Junior FBI agents meet in Los Angeles
For the third year, The Salvation Army’s Westwood Transitional Village hosted a Junior FBI Agent camp at its Los Angeles center for kids, ages 7-11.
“I think when kids get to be exposed to programs like this they get to see things outside their own environments, and they get to have fun, they get to meet other kids in the program, they get to do things they normally wouldn’t do, they learn a lot,” said Susan Froomer, camp coordinator. “We talk about staying in school, respecting adults, doing the right thing and being kind to others.”

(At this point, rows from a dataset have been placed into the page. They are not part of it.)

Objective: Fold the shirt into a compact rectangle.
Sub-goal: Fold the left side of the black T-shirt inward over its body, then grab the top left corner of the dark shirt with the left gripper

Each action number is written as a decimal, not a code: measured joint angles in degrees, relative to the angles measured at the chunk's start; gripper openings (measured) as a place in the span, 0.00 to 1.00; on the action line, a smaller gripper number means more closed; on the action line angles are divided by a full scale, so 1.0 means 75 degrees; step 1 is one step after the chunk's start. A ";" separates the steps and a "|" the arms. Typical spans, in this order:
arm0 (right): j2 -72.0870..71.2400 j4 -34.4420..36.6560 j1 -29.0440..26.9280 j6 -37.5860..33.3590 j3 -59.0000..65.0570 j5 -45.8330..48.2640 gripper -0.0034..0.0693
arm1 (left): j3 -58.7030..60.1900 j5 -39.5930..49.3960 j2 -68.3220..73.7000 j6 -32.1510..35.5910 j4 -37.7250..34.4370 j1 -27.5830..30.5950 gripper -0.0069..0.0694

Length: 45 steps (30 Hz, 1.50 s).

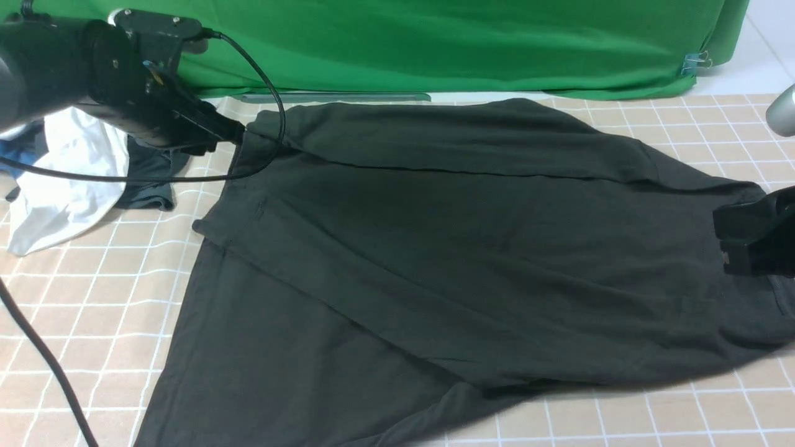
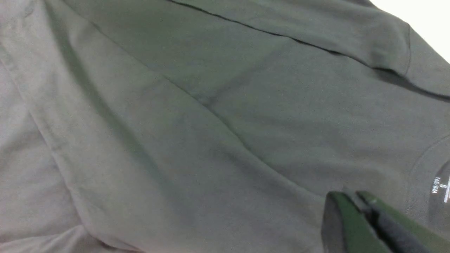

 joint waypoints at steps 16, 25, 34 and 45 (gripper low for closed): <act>0.2796 0.1141 -0.2871 -0.1149 -0.0932 0.3314 0.17 | 0.1459 0.2896 -0.1824 -0.0139 -0.1929 -0.2616 0.11; 0.3635 0.1454 -0.1832 -0.1414 -0.0932 0.2306 0.61 | 0.1916 0.2057 -0.1220 -0.0635 -0.1876 -0.4934 0.27; 0.3695 0.1476 -0.1582 -0.1439 -0.0932 0.1798 0.63 | 0.1918 0.0838 -0.0181 -0.0642 -0.1953 -0.5549 0.68; 0.3695 0.1476 -0.1582 -0.1439 -0.0932 0.1705 0.63 | 0.1933 0.0491 0.0189 0.0535 -0.3122 -0.5549 0.76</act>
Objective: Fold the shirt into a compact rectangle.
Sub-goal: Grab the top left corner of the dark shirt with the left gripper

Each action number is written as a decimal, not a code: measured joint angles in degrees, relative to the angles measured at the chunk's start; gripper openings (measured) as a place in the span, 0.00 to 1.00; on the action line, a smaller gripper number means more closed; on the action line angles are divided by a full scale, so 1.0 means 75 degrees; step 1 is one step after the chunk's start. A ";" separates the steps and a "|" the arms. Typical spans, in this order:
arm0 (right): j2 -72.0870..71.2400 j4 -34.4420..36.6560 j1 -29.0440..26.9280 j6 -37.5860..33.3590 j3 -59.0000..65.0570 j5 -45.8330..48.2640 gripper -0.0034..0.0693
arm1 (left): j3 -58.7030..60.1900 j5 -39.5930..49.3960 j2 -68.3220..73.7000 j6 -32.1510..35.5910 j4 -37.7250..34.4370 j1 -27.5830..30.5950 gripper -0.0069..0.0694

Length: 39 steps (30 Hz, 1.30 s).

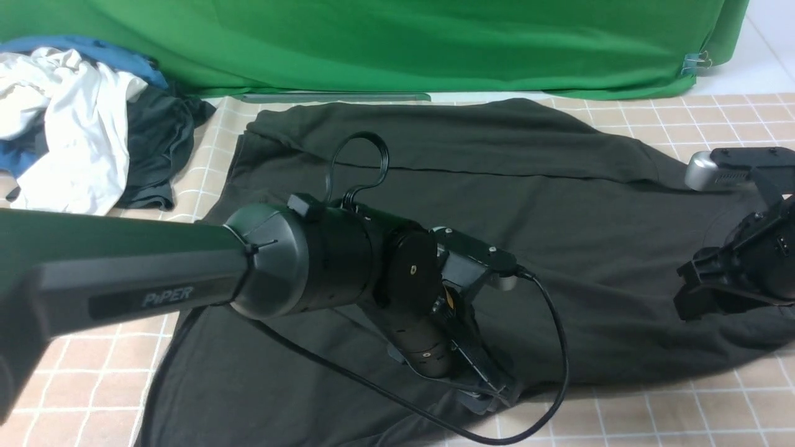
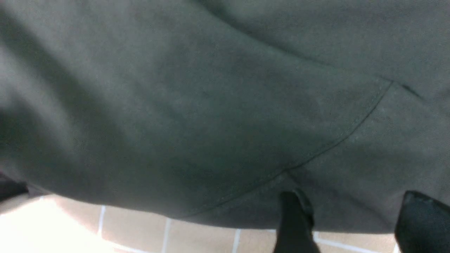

The Westwood Transitional Village is a 40-unit residential housing facility that provides supportive services to families experiencing homelessness. Families can spend up to two years at the village while they stabilize and acquire skills and resources needed for independent living. Roughly 150 people live there at a time, with two-thirds of the population being children.
National Center on Family Homelessness data suggests that underprivileged youth are twice as likely to be expelled, get suspended, or drop out of high school. To combat this trend among its residents, the Westwood Transitional Village teamed with the FBI to encourage youth to stay on the right side of the law.
From June 23-27, the junior agents-in-training learned what it means to be in the FBI. With FBI Special Agent Daric Manser, campers operated the remote-controlled bomb robot to learn how bombs are safely deactivated.
“I think it’s important that the FBI participate in this because people gather more from a one-on-one relationship,” Manser said. “Being able to go out and meet people, talk with people, demonstrate, show things on a one-one-one basis, you can’t beat that.”
In addition campers met Duke, a bomb-sniffing dog, learned about gang activity, Internet safety, martial arts, and water safety. On the final day, they toured FBI headquarters in the Federal Building in Westwood and received junior agent certificates of completion.